-- RECORDED INFORMATION follows --

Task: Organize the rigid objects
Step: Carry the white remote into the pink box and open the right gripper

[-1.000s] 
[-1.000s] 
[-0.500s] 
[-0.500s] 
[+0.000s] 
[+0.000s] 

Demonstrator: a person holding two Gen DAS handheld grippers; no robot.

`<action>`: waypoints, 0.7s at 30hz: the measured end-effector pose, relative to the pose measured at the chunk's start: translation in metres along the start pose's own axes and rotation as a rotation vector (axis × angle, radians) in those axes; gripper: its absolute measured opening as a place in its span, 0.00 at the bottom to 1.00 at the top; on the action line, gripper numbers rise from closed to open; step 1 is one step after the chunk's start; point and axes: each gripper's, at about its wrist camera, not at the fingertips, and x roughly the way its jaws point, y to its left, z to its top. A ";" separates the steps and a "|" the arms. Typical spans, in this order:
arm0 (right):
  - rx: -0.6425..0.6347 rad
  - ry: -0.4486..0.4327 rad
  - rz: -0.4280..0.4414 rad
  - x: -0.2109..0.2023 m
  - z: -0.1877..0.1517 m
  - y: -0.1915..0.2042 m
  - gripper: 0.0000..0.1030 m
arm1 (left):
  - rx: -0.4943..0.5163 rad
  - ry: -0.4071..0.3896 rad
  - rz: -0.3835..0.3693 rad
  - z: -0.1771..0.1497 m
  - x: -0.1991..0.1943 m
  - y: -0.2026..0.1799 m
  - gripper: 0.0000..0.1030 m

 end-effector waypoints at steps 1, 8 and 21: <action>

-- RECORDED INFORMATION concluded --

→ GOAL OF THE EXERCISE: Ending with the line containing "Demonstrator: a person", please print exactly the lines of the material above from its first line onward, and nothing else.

→ RESULT FOR THIS EXERCISE:
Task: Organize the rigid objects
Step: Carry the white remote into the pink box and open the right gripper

[-1.000s] 
[-1.000s] 
[-0.500s] 
[-0.500s] 
[+0.000s] 
[+0.000s] 

Demonstrator: a person holding two Gen DAS handheld grippers; no robot.

That finishes the output for this exercise.